Saturday, December 01, 2012

Shameful strategies to deter voting -- in America?


Elizabeth Drew’s account [New York Review 12/20/12] of the tactics used by the Republican Party to restrict the Democratic vote – narrowing the windows of time in which pre-voting can take place, demanding IDs that would be difficult for poor and minorities to obtain, changing the rules for proper registration multiple times ( as Ohio Secretary of State Jon Husten did), even on the Friday evening before election day – these strategies of restricting voting opportunities leaves me wondering if the Republican Party really believes in the democratic process.
“By the time of the election, more than thirty states had passed laws requiring voters to present some form of identification, often a government-issued photo ID that they didn’t possess and couldn’t obtain easily, in many cases not at all. The point was to make it more difficult for constituent groups of the Democratic Party—blacks, Hispanics, low-income elderly, and students—to exercise their constitutionally guaranteed right to vote.” 
“… In some parts of the country, confusion was sown deliberately: intimidating billboards suggesting that photo IDs would be required appeared in predominantly black and Hispanic areas.  // This was no sneak attack but a national, coordinated enterprise ….”

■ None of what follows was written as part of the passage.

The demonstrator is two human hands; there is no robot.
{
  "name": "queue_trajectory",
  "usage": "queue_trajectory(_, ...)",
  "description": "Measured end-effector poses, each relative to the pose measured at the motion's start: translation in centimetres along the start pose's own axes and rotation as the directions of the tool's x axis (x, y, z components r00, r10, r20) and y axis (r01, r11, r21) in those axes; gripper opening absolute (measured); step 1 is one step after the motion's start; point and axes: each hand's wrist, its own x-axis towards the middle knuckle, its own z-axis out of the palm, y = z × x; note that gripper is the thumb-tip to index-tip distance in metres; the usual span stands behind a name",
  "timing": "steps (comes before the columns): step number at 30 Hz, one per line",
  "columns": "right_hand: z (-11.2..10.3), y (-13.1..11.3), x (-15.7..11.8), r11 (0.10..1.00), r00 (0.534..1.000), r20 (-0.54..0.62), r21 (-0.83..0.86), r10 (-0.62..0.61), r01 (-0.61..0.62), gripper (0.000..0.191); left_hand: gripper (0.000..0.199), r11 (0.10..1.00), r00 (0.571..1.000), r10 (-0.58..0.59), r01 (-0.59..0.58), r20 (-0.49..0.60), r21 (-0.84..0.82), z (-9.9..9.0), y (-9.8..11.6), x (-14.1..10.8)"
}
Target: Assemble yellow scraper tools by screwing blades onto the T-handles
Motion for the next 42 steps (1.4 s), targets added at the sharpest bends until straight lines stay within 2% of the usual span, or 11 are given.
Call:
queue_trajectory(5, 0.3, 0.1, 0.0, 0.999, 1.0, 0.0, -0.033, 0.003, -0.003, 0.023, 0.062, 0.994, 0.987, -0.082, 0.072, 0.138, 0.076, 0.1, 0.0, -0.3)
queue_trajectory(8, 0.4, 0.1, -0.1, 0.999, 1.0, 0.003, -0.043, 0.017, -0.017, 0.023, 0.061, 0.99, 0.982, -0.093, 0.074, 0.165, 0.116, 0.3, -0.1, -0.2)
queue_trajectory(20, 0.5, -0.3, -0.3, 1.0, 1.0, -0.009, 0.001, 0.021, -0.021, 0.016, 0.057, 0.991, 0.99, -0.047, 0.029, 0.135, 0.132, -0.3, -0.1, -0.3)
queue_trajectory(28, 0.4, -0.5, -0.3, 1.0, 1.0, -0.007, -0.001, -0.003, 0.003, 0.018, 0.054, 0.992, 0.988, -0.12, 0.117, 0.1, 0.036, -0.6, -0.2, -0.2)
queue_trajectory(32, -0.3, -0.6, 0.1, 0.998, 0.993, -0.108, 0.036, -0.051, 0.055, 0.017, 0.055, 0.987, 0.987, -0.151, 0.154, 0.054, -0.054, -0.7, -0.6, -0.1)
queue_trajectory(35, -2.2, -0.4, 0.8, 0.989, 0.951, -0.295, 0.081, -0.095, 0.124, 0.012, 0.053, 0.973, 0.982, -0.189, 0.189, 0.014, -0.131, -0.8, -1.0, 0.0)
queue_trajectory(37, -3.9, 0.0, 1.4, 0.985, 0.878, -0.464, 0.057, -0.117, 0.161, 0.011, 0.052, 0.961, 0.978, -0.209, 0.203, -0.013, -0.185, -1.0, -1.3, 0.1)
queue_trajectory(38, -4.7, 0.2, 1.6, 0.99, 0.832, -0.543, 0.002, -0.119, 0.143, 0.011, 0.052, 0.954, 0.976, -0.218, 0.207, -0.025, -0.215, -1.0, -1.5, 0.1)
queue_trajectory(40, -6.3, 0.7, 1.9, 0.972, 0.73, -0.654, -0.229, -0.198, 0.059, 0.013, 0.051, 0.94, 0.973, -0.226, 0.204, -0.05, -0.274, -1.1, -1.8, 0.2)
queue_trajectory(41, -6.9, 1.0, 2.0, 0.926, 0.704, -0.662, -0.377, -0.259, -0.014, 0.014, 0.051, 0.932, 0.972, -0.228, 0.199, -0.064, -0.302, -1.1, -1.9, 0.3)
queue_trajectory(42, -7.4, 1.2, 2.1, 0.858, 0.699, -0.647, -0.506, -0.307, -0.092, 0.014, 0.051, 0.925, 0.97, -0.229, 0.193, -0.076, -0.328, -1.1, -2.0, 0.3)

The result was long lines where voters waited in some instances as long as eight hours to vote.  It seems that many of those situations were not due to mis-management but to deliberate attempts to make voting difficult and unattractive.
“[T]he lines were deliberately caused by limits imposed by Republican officials on the amount of time allowed for voting before election day. In 2008, blacks and Hispanics voted at higher rates than others on weekends in Ohio and Florida, and Obama carried both states. In theory, early voting is supposed to provide voters opportunities to avoid long election-day lines and cast their votes before election day, but the limits on the number of early voting days assured that early voters ended up in long lines on early voting days.” 
“Florida, for its part, created a mess by drastically restricting early voting. …[T] the Republican state legislature cut the number of days for early voting from fourteen to eight and prohibited it altogether on the last Sunday before the election. Sunday had been a special day for blacks, many of whom were transported from church by bus to the polling stations. On the Saturday of the final weekend, … some people waited for as long as eight hours, till past midnight….  Yet on Sunday, polling places in populous Miami-Dade County were still unprepared for the onslaught of people wanting to vote. One place unprepared for such a crowd shut down for two hours and then reopened as would-be voters banged on the doors demanding that they be allowed to vote. … On election night some Florida voters were still standing in line to vote when President Obama gave his victory speech. The last vote was cast at 1:08 AM.”
It’s hard to grasp that Republicans, who pride themselves on their bona fides as "true Americans" [who said that?], would have stooped to such transparently un-American behavior.  Have they no shame?